A MENTAL health unit has accepted responsibility for failing a woman in its care who went missing from the Leicester hospital and died the next day.
Sally Ann Vye (39) of Tennyson Way, Melton died at Beachy Head in East Sussex in June last year after battling with depression.
She had been in the care of the Bradgate Unit at Glenfield Hospital under Section 2 of the Mental Health Act when she absconded.
However, staff failed to record her absence for nearly eight hours and a search was only prompted when Miss Vye’s parents Ronald and Marilyn contacted the unit to check on her welfare.
Speaking after the verdict of a four-day inquest into her death at Leicester Town Hall today (Friday, February 15) Paul Miller, divisional director for adult mental health services at Leicestershire Partnership NHS Trust, said: “A number of errors by individuals contributed to Miss Vye’s death, which fell well short of the level of care we expect from our staff.
“I can provide reassurance that we took immediate action at the time of the incident and have implemented recommendations and actions to make sure that we reduce the risk of a tragic incident such as this happening again.”
The inquest had previously heard that Miss Vye had become increasingly depressed and anxious after being made redundant from her job as a shoe shop manager in December 2011 and had attempted suicide a number of times.
The 39-year-old had also previously absconded from the Bradgate Unit and travelled to Beachy Head but had been found by the local chaplaincy team.
The day before her death, Miss Vye had been let out of Beaumont Ward at the unit at 2.25pm on June 19 by a health care support worker who was going off duty.
Matthew Coring said he had looked at a ward document which said Miss Vye had been given the freedom to leave the ward unsupervised for a maximum of 30 minutes however, he did not tell senior staff or record the incident.

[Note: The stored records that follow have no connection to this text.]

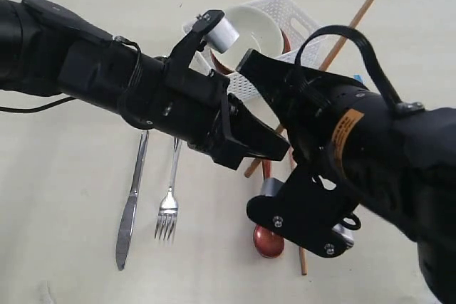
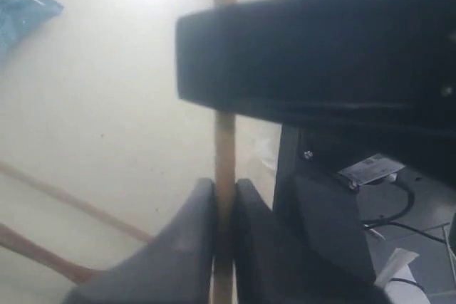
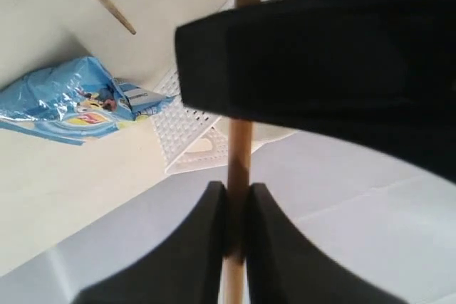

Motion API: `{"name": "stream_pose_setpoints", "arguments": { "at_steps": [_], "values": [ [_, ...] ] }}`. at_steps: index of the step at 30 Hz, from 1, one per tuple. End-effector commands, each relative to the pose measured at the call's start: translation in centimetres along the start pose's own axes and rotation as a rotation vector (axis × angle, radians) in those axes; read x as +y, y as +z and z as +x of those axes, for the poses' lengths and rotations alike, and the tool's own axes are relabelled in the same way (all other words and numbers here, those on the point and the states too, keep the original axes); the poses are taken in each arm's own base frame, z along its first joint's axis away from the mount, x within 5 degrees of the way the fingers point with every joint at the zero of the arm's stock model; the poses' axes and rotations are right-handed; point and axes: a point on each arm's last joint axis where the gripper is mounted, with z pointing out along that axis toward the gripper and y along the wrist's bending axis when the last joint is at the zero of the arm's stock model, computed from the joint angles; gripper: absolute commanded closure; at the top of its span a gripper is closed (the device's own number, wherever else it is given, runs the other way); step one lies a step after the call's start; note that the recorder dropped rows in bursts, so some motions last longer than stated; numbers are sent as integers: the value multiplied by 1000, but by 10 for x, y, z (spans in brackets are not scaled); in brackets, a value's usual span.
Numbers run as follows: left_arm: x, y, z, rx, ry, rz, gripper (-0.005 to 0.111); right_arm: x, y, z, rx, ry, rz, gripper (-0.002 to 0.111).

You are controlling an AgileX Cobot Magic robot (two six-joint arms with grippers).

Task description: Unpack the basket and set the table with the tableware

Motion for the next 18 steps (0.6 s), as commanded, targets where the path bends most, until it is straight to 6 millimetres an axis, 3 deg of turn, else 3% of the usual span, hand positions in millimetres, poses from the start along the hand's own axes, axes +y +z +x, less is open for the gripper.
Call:
{"name": "stream_pose_setpoints", "arguments": {
  "at_steps": [1, 4, 6, 13, 18],
  "values": [
    [-1, 0, -2, -39, -4, 2, 107, 2, -1, 0, -9, 60, -8, 80],
    [-1, 0, -5, -70, 3, -2, 107, 1, -2, 1, -5, 96, -2, 65],
    [1, 0, -6, -88, -6, -23, 107, 1, -2, 2, 8, 148, 3, 61],
    [12, -1, -10, -129, -2, -143, 107, 7, -7, 18, 137, 348, -27, 60],
    [17, -2, -10, -123, 25, -208, 107, 9, -18, 29, 116, 548, 32, 60]
  ]
}}
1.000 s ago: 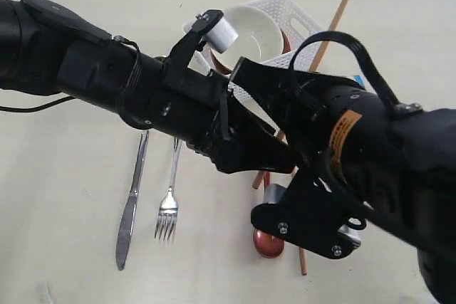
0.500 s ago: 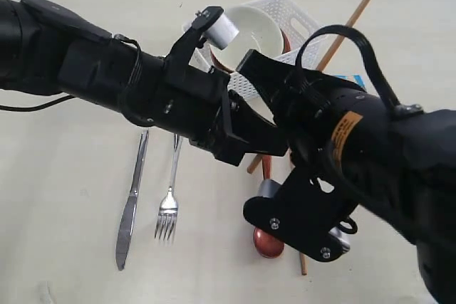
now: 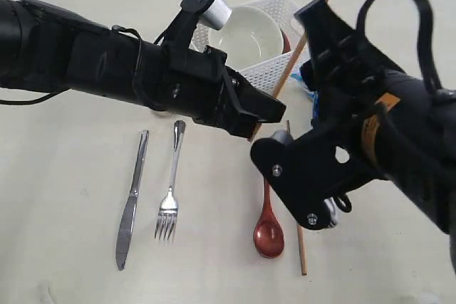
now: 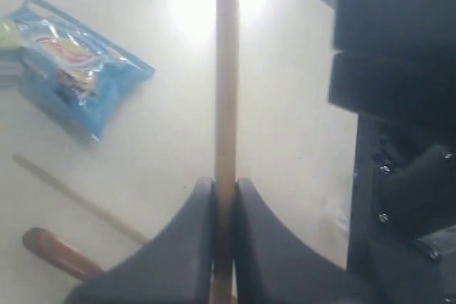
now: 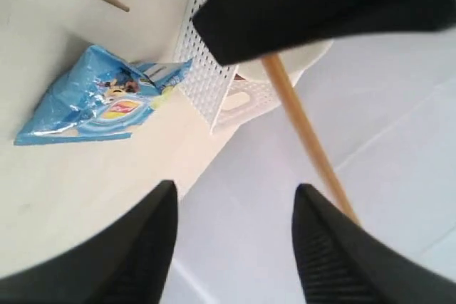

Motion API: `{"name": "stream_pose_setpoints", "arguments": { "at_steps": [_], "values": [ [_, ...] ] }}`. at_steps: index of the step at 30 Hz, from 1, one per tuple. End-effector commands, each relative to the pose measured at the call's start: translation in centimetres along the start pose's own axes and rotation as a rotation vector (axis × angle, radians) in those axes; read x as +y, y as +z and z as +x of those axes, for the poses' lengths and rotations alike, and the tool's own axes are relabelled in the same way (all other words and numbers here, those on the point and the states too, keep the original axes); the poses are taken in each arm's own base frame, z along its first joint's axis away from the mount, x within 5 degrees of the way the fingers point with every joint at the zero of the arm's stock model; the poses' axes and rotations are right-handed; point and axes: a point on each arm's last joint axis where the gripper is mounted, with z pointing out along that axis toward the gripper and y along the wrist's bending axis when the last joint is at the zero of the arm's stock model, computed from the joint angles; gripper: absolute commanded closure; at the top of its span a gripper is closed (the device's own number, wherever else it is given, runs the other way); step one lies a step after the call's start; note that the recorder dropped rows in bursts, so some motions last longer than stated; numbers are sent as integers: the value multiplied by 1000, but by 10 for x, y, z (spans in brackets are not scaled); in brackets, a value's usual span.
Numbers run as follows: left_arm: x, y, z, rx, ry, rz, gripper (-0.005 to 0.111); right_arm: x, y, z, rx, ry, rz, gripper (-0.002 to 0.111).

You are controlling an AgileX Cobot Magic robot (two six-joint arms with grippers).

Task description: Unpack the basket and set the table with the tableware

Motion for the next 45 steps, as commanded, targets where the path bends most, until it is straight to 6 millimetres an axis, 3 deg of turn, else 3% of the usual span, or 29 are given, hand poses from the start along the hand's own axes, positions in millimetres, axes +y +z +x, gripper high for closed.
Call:
{"name": "stream_pose_setpoints", "arguments": {
  "at_steps": [1, 3, 6, 11, 13, 16, 21, 25, 30, 35, 38, 40, 45],
  "values": [
    [5, 0, 1, -3, 12, -67, 107, -4, -10, 14, -25, 209, 51, 60],
    [8, -1, 1, 0, 12, -103, 107, -6, -16, 18, -71, 350, 76, 60],
    [9, -1, 1, 1, 16, -110, 107, -10, -26, 25, -196, 697, 109, 60],
    [9, -1, 1, 2, 27, -112, 107, -12, -43, 46, -361, 1656, 37, 60],
    [9, -1, 1, 2, 27, -112, 107, -10, -45, 51, -381, 1934, 3, 60],
    [9, -1, 0, 0, 28, -112, 107, -5, -41, 53, -423, 2149, 31, 60],
    [9, -1, 0, 0, 28, -112, 107, 14, -24, 46, -499, 2351, 136, 60],
    [9, -1, 0, 0, 28, -112, 107, 19, -19, 44, -461, 2323, 167, 60],
    [6, 0, 0, -2, 28, -84, 107, 17, -18, 44, -453, 2312, 189, 49],
    [6, 0, 0, -3, 28, -78, 107, 22, -16, 47, -382, 2350, 206, 48],
    [6, 0, 0, -3, 28, -77, 107, 13, -19, 48, -417, 2375, 184, 48],
    [6, 0, 0, -3, 28, -77, 107, 3, -20, 56, -439, 2419, 192, 48],
    [6, 0, 0, -3, 28, -77, 107, -28, -24, 103, -406, 2443, 287, 48]
  ]
}}
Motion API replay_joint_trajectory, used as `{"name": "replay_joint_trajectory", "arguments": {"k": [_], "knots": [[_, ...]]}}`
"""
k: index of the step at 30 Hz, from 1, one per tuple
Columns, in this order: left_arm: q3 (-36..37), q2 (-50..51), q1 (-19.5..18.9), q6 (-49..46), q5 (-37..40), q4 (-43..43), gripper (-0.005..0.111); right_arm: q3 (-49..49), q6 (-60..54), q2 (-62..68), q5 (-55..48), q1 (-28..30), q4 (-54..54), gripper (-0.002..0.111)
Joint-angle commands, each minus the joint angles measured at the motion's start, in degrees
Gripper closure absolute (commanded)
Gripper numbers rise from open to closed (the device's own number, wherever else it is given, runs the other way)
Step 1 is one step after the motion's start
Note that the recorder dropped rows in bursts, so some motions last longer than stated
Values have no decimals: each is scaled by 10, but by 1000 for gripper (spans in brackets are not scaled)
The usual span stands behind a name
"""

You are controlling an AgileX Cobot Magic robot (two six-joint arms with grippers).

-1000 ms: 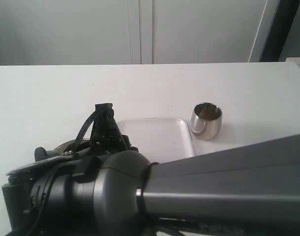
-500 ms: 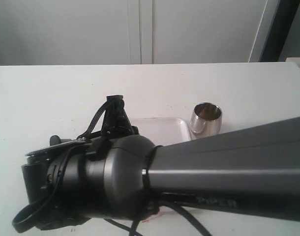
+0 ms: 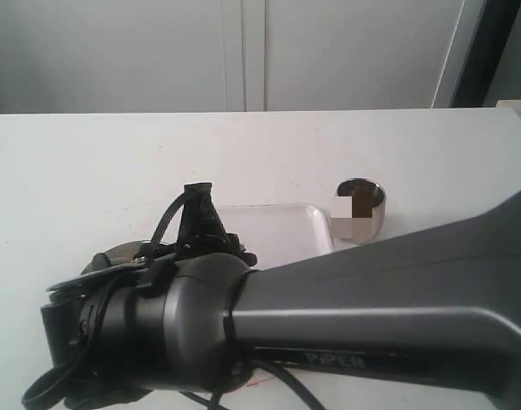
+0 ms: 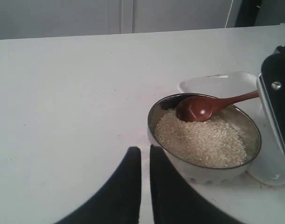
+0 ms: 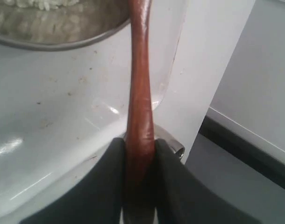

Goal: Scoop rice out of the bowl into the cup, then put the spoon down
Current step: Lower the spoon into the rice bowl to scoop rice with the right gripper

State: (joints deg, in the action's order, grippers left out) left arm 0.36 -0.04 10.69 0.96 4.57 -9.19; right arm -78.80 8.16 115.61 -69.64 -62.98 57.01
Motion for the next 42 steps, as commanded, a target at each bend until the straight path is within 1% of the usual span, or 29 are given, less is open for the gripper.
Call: {"name": "replay_joint_trajectory", "arguments": {"k": [1,4,8,16,25,31,35,37,38,42], "knots": [[-4,0,1,1,-2,-6,92,2,-21,0,-3,2,-25,108],[-4,0,1,1,-2,-6,92,1,-31,0,-3,2,-49,108],[-4,0,1,1,-2,-6,92,-1,-35,-1,-3,2,-54,108],[-4,0,1,1,-2,-6,92,-38,-53,-2,-3,2,-96,108],[-4,0,1,1,-2,-6,92,-97,-92,-5,-3,6,-197,108],[-4,0,1,1,-2,-6,92,-104,-110,-27,-3,47,-323,108],[-4,0,1,1,-2,-6,92,-104,-116,-56,-3,82,-379,108],[-4,0,1,1,-2,-6,92,-104,-140,-76,-3,97,-415,108],[-4,0,1,1,-2,-6,92,-104,-161,-88,-3,109,-449,108],[-4,0,1,1,-2,-6,92,-102,-174,-111,-3,124,-466,108]]}}
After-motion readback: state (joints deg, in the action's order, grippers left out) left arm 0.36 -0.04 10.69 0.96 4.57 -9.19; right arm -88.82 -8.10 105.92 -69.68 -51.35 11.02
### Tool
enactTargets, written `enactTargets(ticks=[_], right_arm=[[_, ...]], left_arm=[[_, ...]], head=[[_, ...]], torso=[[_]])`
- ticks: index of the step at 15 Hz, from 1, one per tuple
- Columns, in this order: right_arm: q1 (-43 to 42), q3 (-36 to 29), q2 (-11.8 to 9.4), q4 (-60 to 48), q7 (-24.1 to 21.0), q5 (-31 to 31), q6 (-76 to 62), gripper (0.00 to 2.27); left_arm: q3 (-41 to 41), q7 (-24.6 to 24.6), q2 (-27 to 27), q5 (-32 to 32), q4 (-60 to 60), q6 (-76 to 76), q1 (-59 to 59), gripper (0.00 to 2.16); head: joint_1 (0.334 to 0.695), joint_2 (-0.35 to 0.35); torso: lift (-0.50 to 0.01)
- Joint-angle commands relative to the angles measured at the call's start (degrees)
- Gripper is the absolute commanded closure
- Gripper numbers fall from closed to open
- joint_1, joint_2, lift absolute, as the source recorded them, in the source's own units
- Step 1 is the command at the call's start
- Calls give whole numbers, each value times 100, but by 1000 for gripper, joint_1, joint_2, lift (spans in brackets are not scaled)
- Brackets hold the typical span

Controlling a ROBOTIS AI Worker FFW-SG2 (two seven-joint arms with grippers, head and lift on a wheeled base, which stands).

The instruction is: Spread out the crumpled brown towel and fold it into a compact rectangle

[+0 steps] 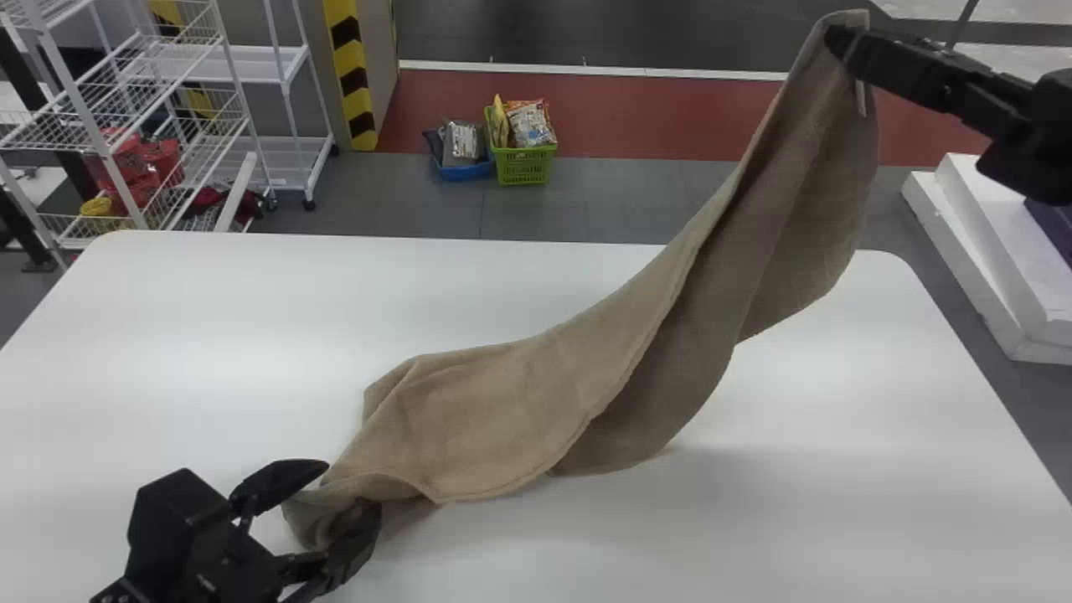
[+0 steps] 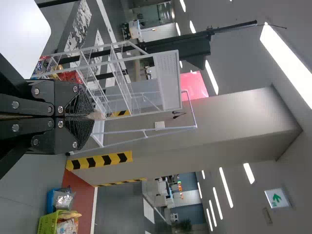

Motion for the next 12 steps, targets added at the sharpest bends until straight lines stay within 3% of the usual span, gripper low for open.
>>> enactTargets(ticks=[1,6,8,10,11,12], right_arm=[[0,6,8,4,-1,-1,-1,1443],[0,6,8,13,-1,-10,-1,1443],[-18,15,25,40,-1,-10,-1,1443],[-35,15,43,57,-10,-10,-1,1443],[-35,15,52,57,-10,-10,-1,1443],[-35,15,52,57,-10,-10,-18,1443]], left_arm=[[4,-68,-10,-5,-118,0,16,377],[31,-235,-18,-119,-259,0,69,397],[31,-262,-18,-163,-250,0,60,620],[39,-270,-18,-163,-268,0,60,637],[39,-279,-18,-163,-259,0,43,738],[39,-288,-18,-172,-259,0,25,1001]], head=[[695,-36],[695,-46],[695,-45],[695,-44],[695,-43],[695,-42]], torso=[[-127],[-127],[-127],[-127],[-127],[-127]])
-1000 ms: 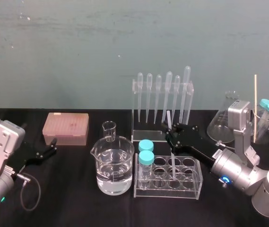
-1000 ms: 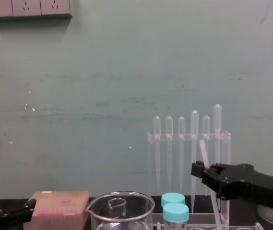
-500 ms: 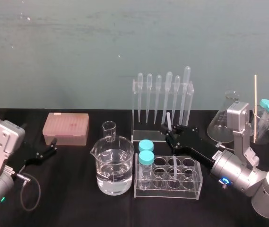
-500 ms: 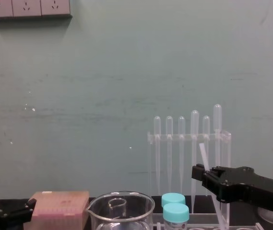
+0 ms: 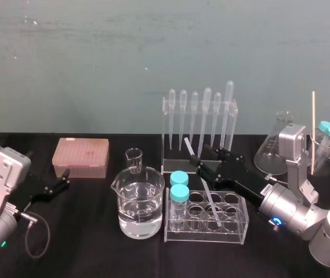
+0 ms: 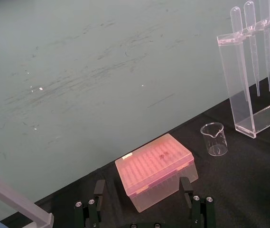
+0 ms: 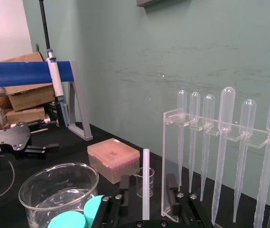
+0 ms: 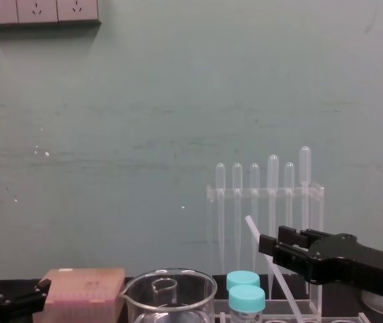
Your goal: Pick up the stirring rod with one hand, then place it down.
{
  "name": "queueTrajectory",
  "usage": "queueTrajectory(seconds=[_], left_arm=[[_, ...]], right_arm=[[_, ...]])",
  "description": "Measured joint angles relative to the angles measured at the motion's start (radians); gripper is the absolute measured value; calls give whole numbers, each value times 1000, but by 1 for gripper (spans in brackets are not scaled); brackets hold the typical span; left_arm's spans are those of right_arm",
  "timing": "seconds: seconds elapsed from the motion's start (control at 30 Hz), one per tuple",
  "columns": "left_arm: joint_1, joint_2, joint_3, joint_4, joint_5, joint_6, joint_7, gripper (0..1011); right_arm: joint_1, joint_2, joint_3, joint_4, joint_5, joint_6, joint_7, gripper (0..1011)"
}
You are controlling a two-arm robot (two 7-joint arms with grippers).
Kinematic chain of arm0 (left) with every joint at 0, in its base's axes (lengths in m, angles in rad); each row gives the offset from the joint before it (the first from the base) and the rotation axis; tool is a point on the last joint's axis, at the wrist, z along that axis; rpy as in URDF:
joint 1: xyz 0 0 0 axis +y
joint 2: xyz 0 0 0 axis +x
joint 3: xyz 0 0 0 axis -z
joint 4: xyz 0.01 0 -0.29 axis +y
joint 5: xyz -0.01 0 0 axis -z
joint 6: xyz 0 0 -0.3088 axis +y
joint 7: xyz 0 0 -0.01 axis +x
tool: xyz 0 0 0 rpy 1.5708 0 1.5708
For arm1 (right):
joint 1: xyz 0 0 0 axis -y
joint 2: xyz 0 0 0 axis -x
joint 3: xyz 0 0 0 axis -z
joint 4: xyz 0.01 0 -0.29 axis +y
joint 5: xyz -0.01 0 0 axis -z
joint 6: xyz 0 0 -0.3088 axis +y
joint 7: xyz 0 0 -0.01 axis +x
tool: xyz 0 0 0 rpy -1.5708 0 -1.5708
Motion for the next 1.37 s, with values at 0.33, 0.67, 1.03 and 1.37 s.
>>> queueTrajectory(seconds=[0.33, 0.67, 1.03, 1.37], left_arm=[[0, 0, 0, 0, 0, 0, 0, 1000], [0, 0, 0, 0, 0, 0, 0, 1000], [0, 0, 0, 0, 0, 0, 0, 1000], [0, 0, 0, 0, 0, 0, 0, 1000]], right_arm=[[-16, 8, 19, -25, -20, 24, -66, 775], [-144, 48, 156, -114, -122, 105, -416, 1003], [-201, 52, 206, -108, -158, 200, -514, 1002], [-200, 53, 205, -108, -157, 199, -514, 1003]])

Giving evidence on the third day of the hearing, healthcare assistant Lisa Yeomans admitted filling in a head count sheet at 3pm and 4pm and incorrectly marking that Miss Vye was on the ward.
She said she correctly marked Miss Vye absent each hour from 5pm until she finished duty at 9pm but admitted she ignored procedure and did not report her missing to registered staff at the first opportunity.
As a result the alarm was not raised until 10.20pm when Miss Vye’s parents phoned the ward.
DC Patrick Coyle told the inquest that faulty record keeping and delays in raising the alarm had hindered the police search.
Recording the verdict, coroner Catherine Mason, said: “Despite the known existence of a real and immediate risk to Miss Vye’s life from self-harm, she was able to go missing due to not being properly observed in accordance with her needs.
“Furthermore, her whereabouts were not accurately recorded or reported due to a failure by NHS staff to follow policies and systems that were in place. This resulted in a delayed search for her.
“Although the evidence makes it entirely clear that on balance of probabilities Miss Vye could have been found sooner, it remains unknown whether the circumstances in which she was found would have been different.”
Speaking after the inquest Ronald Vye said: “A number of staff on Beaumont Ward, from the top to the bottom, failed to do the jobs that they were paid for. As a result Sally was unaccounted for, for nearly eight hours before she was reported missing.
“She was therefore denied the chance of being intercepted before she reached Beachy Head.
“Nothing can bring her back and Marilyn and I will miss her for the rest of our lives.”